#### [YOUR ASSIGNMENT]
The entries below contain a line with "Detect clear plastic" and a line with "Detect crumpled items". Retype exactly everything from the first down to the second, both included, and nothing else.

#### [LISTED ENTRIES]

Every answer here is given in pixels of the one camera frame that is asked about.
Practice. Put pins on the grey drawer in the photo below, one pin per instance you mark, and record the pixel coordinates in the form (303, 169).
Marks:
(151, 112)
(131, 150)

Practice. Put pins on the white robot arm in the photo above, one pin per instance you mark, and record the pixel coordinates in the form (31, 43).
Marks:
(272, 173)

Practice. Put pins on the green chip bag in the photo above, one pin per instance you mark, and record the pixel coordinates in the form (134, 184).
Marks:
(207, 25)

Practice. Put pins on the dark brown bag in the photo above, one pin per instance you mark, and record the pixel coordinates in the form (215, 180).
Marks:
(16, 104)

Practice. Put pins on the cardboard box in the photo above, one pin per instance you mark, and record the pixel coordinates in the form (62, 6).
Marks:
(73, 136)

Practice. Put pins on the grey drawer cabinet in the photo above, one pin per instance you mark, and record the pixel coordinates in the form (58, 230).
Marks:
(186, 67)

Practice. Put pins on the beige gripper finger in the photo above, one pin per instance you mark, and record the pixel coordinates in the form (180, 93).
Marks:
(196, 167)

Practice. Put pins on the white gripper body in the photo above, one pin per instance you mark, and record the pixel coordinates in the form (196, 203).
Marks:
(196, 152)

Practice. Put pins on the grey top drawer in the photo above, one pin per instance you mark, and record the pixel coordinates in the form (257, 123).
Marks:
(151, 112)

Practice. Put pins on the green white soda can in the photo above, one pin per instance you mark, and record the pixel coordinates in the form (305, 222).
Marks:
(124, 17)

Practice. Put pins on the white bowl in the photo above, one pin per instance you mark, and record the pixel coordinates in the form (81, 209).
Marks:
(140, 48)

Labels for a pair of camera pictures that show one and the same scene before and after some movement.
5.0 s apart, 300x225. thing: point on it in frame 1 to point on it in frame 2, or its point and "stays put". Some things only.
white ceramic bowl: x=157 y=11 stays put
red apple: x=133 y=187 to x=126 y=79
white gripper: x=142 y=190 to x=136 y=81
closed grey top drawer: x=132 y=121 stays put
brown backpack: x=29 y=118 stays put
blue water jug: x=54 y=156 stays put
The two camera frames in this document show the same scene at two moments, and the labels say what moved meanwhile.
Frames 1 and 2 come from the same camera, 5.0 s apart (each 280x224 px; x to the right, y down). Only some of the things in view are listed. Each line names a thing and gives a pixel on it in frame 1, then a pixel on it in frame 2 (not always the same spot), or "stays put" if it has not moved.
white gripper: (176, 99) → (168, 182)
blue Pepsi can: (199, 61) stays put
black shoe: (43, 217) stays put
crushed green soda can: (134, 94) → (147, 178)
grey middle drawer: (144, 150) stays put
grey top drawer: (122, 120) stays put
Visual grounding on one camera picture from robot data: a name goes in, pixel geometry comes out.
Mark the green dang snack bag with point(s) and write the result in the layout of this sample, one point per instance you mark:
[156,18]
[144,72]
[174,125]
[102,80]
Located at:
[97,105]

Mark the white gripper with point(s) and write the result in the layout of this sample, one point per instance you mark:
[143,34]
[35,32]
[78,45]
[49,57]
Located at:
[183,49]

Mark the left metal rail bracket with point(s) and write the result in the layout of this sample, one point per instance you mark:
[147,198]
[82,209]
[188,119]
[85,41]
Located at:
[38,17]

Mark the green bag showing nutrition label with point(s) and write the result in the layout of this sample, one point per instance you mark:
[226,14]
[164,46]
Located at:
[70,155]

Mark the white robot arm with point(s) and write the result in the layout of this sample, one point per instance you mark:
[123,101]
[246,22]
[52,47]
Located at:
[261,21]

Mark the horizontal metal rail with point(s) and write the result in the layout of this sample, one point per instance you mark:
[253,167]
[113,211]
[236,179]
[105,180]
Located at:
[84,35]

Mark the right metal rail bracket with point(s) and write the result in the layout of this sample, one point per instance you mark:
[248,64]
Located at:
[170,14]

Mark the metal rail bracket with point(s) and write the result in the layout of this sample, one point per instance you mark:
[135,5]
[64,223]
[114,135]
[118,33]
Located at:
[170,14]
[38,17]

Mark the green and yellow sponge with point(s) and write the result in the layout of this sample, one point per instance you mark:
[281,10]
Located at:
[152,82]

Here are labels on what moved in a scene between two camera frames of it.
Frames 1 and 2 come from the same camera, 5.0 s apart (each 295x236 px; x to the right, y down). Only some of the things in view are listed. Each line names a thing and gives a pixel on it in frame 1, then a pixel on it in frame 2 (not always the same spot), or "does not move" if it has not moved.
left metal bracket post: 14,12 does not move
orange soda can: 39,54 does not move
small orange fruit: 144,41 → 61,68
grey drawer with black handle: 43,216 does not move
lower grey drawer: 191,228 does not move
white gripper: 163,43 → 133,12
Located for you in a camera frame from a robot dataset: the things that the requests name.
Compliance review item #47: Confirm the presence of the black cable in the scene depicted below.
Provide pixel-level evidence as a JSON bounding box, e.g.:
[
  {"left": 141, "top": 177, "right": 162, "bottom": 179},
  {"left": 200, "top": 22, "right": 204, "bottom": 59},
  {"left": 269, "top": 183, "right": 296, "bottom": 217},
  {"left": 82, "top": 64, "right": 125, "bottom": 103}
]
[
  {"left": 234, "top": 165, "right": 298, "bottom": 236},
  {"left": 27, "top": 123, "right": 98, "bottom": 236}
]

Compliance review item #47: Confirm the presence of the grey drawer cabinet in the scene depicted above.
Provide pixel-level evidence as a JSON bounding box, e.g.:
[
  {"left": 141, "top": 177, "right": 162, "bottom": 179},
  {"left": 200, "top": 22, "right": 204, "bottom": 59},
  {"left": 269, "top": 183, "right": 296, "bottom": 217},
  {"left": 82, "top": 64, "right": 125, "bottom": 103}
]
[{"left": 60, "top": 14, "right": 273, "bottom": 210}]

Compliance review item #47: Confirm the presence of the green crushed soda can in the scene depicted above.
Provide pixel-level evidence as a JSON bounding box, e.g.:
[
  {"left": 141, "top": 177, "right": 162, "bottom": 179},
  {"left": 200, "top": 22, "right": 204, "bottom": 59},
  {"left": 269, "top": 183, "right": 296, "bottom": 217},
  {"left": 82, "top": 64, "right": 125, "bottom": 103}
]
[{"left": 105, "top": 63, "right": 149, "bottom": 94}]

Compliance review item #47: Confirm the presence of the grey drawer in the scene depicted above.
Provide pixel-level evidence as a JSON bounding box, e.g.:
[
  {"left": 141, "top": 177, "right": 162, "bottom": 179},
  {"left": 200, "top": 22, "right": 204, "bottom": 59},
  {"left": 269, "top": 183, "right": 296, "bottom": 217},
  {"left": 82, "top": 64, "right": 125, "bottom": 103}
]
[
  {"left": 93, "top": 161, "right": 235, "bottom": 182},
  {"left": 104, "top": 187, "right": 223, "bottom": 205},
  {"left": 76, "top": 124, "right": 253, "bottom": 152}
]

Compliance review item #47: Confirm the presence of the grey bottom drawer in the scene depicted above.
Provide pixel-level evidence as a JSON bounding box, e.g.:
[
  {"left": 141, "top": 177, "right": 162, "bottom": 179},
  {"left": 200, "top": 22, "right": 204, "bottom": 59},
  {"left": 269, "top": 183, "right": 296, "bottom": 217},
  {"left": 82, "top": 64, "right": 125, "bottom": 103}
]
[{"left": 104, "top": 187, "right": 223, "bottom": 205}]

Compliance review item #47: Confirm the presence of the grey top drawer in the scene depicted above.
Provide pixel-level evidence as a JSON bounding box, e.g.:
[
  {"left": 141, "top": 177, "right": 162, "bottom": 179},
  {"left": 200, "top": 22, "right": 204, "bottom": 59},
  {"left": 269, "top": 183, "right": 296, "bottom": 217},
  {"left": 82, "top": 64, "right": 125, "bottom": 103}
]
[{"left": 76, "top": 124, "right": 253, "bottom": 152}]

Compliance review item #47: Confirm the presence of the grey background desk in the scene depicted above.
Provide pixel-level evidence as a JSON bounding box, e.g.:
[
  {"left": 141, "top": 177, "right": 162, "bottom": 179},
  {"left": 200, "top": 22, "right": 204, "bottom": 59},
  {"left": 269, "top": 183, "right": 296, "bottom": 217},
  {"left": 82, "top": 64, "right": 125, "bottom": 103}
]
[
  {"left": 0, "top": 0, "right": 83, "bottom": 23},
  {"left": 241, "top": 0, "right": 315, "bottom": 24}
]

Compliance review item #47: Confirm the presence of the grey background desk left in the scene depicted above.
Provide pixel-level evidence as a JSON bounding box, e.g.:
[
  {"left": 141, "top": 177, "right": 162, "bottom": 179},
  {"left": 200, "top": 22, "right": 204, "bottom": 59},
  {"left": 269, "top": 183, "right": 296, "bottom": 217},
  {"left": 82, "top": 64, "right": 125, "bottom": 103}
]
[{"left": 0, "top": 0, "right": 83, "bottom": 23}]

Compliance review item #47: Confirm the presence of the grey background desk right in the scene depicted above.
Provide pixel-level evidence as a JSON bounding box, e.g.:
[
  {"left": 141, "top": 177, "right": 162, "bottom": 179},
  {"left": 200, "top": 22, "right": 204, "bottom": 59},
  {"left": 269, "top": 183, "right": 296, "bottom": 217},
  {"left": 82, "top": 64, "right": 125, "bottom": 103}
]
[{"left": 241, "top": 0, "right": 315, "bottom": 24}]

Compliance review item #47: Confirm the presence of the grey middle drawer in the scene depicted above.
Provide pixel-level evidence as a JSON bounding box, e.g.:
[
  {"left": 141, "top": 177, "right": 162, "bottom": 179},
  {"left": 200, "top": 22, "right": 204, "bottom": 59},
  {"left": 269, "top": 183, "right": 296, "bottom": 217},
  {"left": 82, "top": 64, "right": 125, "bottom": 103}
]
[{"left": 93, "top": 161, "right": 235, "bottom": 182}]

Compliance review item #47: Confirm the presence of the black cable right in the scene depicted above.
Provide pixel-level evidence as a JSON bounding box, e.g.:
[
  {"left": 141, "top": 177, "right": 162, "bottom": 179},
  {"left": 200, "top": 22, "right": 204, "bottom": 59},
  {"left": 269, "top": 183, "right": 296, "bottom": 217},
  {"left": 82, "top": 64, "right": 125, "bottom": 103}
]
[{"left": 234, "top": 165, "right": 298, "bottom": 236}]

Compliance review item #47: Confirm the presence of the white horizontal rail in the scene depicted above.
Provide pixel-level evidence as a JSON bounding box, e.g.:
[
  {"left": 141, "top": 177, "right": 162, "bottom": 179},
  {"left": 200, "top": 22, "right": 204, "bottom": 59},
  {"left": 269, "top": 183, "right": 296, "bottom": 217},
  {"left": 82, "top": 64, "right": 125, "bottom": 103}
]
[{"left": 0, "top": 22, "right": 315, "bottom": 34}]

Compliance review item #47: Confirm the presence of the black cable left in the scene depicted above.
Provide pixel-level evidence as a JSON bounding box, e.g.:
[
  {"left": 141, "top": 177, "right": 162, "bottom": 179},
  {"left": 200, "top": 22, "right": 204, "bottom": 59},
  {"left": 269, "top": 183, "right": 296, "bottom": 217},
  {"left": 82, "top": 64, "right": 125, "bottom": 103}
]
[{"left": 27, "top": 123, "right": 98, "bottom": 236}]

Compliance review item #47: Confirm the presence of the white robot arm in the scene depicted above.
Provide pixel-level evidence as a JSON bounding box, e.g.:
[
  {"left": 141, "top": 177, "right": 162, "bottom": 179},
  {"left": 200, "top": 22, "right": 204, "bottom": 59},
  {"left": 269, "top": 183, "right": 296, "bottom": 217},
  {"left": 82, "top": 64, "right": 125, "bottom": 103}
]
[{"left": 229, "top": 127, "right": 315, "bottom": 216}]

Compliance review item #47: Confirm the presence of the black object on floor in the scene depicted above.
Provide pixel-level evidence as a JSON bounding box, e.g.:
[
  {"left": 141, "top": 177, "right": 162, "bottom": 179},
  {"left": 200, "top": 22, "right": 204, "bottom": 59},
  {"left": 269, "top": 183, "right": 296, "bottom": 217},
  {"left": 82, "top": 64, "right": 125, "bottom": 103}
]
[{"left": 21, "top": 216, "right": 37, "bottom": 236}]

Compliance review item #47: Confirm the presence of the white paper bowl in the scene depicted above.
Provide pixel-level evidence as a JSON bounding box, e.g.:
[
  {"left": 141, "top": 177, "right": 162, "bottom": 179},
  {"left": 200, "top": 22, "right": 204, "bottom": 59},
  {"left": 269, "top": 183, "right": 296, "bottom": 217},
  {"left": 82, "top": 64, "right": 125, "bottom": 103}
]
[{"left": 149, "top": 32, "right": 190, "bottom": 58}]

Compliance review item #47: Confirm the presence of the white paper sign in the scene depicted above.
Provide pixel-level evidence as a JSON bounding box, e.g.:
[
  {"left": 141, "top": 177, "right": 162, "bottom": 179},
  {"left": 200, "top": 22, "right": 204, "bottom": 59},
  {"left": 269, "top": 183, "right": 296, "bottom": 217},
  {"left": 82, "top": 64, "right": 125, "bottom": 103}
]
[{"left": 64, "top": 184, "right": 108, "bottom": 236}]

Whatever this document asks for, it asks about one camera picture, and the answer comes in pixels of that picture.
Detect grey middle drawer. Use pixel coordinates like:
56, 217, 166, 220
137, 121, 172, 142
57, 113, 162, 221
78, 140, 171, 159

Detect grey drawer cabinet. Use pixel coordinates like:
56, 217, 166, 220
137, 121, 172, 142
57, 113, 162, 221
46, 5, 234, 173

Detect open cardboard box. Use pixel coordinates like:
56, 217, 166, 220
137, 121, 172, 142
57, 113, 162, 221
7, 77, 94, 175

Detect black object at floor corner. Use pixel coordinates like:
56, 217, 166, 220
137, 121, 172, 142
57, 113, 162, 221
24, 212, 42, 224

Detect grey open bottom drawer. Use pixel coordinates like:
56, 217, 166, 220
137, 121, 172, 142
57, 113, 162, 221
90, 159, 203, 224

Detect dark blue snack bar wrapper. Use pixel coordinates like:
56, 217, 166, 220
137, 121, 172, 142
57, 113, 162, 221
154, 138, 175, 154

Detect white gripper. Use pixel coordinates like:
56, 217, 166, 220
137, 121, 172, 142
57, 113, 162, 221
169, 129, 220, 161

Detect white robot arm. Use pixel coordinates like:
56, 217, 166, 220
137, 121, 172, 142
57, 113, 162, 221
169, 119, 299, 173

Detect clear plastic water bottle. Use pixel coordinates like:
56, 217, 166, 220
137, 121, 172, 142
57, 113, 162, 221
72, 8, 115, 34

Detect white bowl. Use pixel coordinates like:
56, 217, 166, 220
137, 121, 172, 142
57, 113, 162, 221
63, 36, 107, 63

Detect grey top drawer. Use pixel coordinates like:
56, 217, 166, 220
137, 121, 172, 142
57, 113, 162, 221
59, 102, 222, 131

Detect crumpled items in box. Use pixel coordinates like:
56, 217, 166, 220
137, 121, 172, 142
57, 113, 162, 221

#### [TASK RESULT]
Detect clear plastic water bottle. Use pixel coordinates like:
56, 217, 166, 220
137, 121, 172, 142
57, 113, 162, 221
72, 8, 115, 34

Detect white bowl. Use pixel coordinates like:
56, 217, 166, 220
137, 121, 172, 142
57, 113, 162, 221
63, 36, 107, 63

Detect grey top drawer. Use pixel coordinates like:
56, 217, 166, 220
137, 121, 172, 142
57, 113, 162, 221
59, 102, 222, 131

Detect crumpled items in box. Use pixel coordinates like:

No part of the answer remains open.